# Plant highlights!



## wantsome (Sep 3, 2006)

That Bucephalandra is incredible I'm going to search the ends of the earth for it.


----------



## ua hua (Oct 30, 2009)

I challenge someone to post a picture of blyxa that looks like that and not alter the colors in the picture. While it will get a little orangish red in optimal conditions it will not look like that. Pictures of plants on the internet have to be taken with a grain of salt because if it looks too good to be true then you're probably right. People love to mess with contrast and alter colors of pictures.

Rare one of a kind blyxa or photo editing tricks you be the judge. 


http://s18.photobucket.com/user/rrrrramos/media/l.jpg.html


----------



## TheFlyingBear (Jun 20, 2015)

ua hua said:


> I challenge someone to post a picture of blyxa that looks like that and not alter the colors in the picture. While it will get a little orangish red in optimal conditions it will not look like that. Pictures of plants on the internet have to be taken with a grain of salt because if it looks too good to be true then your probably right. People love to mess with contrast and alter colors of pictures.


I see what you mean.








This is what it is supposed to look like right? With slightly bronzed tips?


----------



## burr740 (Feb 19, 2014)

idk if that buce pic is shopped or not but that is extremely cool


----------



## meowschwitz (Sep 6, 2011)

I call total bull on that Bucephalandra picture.


----------



## Centromochlus (May 19, 2008)

_Bucephalandra_ plants can be insanely colorful but that photo might be pushing it a little. Regardless, nice list OP!


----------



## ua hua (Oct 30, 2009)

I much prefer seeing pictures of the plants in their true form and not having colors over exaggerated to the point they look like there from the movie Avatar. I have seen the same thing done with pictures of fish as well. A little enhancement is one thing but if you can't find another example of the plant or fish looking like it does in a certain picture then you can bet the farm it has been altered.


----------



## TheFlyingBear (Jun 20, 2015)

burr740 said:


> idk if that buce pic is shopped or not but that is extremely cool


I honestly hope not. I read something that buce's can take up to a month to color up. Like I said though I am a total scrub to plants! But, I learned that not all pictures are trustworthy today. I'M LEARNDING.

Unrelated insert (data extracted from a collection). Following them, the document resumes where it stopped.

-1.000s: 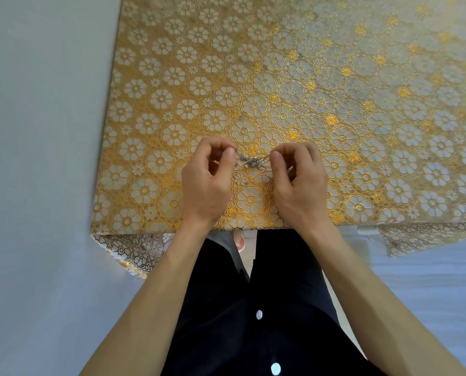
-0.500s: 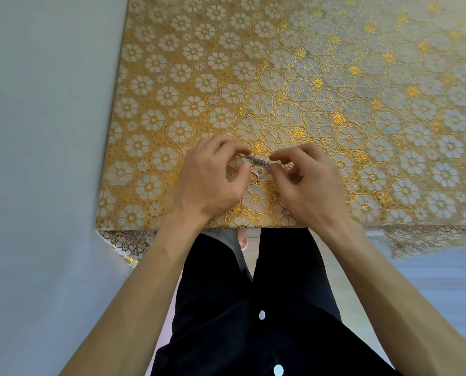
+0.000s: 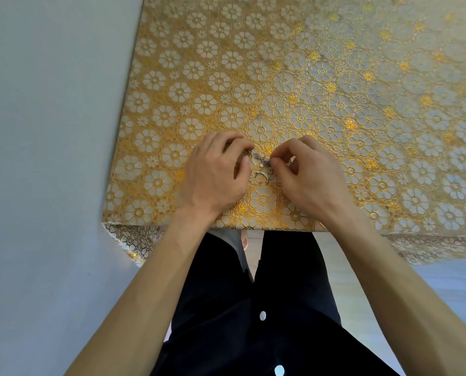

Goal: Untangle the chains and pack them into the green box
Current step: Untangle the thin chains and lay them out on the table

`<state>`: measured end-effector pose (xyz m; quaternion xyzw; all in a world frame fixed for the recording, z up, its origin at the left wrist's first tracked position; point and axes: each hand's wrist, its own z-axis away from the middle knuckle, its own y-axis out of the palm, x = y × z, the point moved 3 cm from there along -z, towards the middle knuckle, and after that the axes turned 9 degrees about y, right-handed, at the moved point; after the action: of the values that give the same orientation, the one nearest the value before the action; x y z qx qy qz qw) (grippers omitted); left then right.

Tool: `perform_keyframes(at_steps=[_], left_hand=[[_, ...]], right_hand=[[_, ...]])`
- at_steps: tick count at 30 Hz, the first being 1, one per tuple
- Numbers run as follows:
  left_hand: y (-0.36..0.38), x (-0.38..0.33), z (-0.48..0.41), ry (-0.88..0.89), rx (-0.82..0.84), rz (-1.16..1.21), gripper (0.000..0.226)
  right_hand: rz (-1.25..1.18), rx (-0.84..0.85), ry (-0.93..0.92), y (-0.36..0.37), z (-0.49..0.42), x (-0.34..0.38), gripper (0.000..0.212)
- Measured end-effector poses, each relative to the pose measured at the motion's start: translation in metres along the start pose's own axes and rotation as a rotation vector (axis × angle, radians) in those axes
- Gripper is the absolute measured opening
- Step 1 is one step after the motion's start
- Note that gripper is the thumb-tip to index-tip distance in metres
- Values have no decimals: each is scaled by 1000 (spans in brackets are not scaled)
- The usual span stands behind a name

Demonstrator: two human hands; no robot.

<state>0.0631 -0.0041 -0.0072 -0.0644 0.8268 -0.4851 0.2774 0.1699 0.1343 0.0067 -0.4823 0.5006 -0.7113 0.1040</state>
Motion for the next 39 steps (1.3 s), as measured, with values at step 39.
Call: perform_keyframes(at_steps=[39], left_hand=[[1, -18, 10, -151, -25, 404, 8]], right_hand=[[-446, -150, 21, 11, 36, -12, 3]])
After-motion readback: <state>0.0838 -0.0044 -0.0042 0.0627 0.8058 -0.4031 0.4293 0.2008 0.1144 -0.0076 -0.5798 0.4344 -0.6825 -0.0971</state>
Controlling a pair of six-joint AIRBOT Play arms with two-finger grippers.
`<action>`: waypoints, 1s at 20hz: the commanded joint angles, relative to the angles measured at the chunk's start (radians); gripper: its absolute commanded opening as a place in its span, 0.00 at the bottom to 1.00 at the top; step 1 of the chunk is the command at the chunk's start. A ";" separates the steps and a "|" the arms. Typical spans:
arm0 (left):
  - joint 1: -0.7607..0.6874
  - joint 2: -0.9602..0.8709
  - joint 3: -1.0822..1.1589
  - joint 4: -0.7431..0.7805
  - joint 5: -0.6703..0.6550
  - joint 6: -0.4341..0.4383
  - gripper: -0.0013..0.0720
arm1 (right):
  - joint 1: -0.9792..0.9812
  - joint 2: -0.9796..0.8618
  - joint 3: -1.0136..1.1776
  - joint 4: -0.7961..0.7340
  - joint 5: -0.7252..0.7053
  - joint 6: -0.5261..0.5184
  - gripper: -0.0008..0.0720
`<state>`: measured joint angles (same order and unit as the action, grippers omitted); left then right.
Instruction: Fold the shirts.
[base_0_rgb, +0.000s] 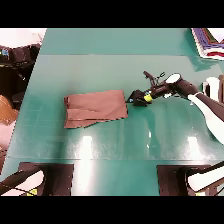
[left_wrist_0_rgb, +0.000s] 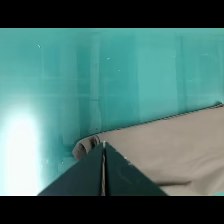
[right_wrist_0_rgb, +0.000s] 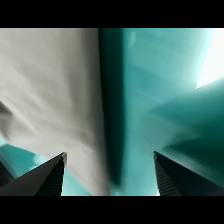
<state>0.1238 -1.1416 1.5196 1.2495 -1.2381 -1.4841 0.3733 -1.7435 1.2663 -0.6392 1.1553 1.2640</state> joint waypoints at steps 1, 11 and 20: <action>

Found this pic on twitter, it still looks fairly blue but I can see how the first one is most possibly altered.


----------



## ua hua (Oct 30, 2009)

TheFlyingBear said:


> I honestly hope not. I read something that buce's can take up to a month to color up. Like I said though I am a total scrub to plants! But, I learned that not all pictures are trustworthy today. I'M LEARNDING.


This is what I would say it really looks like. 

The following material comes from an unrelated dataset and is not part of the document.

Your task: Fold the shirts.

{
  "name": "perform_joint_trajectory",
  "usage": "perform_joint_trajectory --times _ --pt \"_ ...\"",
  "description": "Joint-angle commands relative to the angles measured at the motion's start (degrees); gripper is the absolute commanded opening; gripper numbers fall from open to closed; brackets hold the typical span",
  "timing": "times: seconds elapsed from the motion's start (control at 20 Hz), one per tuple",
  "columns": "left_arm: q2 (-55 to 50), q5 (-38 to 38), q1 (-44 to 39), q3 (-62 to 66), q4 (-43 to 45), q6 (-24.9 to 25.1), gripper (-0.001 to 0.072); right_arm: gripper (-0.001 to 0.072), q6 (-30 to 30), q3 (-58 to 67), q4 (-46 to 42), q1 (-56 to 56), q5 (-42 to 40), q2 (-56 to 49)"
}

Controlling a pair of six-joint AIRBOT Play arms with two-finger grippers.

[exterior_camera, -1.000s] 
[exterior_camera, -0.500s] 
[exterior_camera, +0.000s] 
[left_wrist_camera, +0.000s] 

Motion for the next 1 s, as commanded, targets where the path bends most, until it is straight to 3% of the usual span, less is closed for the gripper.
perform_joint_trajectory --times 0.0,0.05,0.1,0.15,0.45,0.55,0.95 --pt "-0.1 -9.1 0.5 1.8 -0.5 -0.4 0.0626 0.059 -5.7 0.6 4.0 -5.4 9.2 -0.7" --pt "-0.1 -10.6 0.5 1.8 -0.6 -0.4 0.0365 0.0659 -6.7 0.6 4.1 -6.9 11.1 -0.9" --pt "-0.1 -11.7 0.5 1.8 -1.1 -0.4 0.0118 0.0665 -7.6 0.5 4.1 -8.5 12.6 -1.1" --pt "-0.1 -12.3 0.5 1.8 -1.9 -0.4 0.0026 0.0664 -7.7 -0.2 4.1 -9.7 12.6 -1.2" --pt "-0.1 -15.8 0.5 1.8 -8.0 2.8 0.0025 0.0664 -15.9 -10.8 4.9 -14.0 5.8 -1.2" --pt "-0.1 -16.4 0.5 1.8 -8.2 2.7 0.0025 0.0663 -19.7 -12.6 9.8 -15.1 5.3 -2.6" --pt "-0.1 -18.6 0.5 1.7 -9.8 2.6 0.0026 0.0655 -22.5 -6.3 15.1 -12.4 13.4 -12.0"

http://i1379.photobucket.com/albums...ection/BUCE-RM19_ArrogantBlue_zpsr4h7c9pq.jpg


----------



## WaterLife (Jul 1, 2015)

I'm still waiting on my shipment of Buces, but I am pretty darn sure that Buces really can look like that pic. But for Buces to show their nice colors, they must be grown submersed and at least have co2. I think high light and dosing ferts further helps the crazy colors develop. Grown emersed or in low tech, the color is just pretty much a regular green. Now the popular pictures on google by Vasteq I am fairly sure are photoshopped/contrasted quite a bit.

From what someone told me, they recommended Brownie series and Kedagang series of Buces as they seem to show the most amount of coloration, but haven't seen it yet to fully believe it, just mentioning though.

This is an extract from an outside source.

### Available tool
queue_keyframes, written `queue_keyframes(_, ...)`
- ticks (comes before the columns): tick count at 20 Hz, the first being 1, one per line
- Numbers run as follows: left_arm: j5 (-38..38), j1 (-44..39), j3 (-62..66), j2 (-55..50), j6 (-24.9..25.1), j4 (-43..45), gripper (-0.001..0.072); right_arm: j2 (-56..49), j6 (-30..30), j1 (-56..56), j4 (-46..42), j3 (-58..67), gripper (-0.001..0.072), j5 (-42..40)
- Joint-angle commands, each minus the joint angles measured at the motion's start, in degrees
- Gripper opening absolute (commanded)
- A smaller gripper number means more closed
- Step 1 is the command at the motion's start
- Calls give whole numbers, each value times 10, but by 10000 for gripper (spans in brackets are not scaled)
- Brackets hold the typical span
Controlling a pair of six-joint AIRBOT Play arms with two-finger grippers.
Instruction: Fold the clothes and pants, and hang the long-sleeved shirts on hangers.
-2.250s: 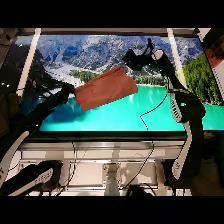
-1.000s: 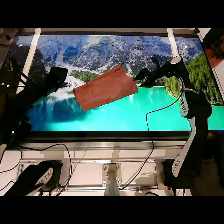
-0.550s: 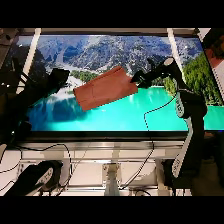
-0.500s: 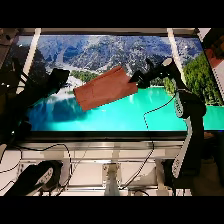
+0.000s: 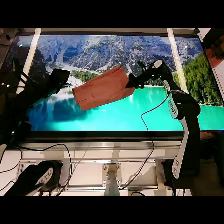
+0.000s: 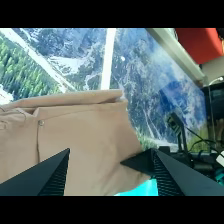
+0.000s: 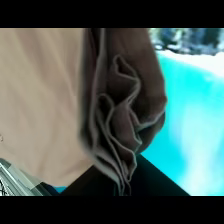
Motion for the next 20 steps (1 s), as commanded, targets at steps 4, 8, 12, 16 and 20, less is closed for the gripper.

If you are looking for Arrogant Blue, Ebi on this forum grows some
http://www.plantedtank.net/forums/showthread.php?t=917481&highlight=
He's been on vacation, but is coming back tomorrow I believe. I know he has arrogant blue, but not sure if he has any for sale at the moment, but maybe enough has grown since his vacation and he might have some to sell.

Thanks for that moss mention, never seen that, will check out HAN's.

Blyxa Japonica is definitely a very nice looking common plant, and it grows fast too.


----------



## TheFlyingBear (Jun 20, 2015)

WaterLife said:


> I'm still waiting on my shipment of Buces, but I am pretty darn sure that Buces really can look like that pic. But for Buces to show their nice colors, they must be grown submersed and at least have co2. I think high light and dosing ferts further helps the crazy colors develop. Grown emersed or in low tech, the color is just pretty much a regular green. Now the popular pictures on google by Vasteq I am fairly sure are photoshopped/contrasted quite a bit.
> 
> From what someone told me, they recommended Brownie series and Kedagang series of Buces as they seem to show the most amount of coloration, but haven't seen it yet to fully believe it, just mentioning though.
> 
> ...


AWESOME! Thank you! I actually live near him, I could easily pick up the plants I need from him too!


----------



## burr740 (Feb 19, 2014)

User amphirion had some mighty red blyxa, pretty sure these pics arent shopped











Its up high in the tank, very close to the light, probably has a lot to do with it...

http://www.plantedtank.net/forums/showthread.php?t=472442

http://www.plantedtank.net/forums/showthread.php?t=462497


----------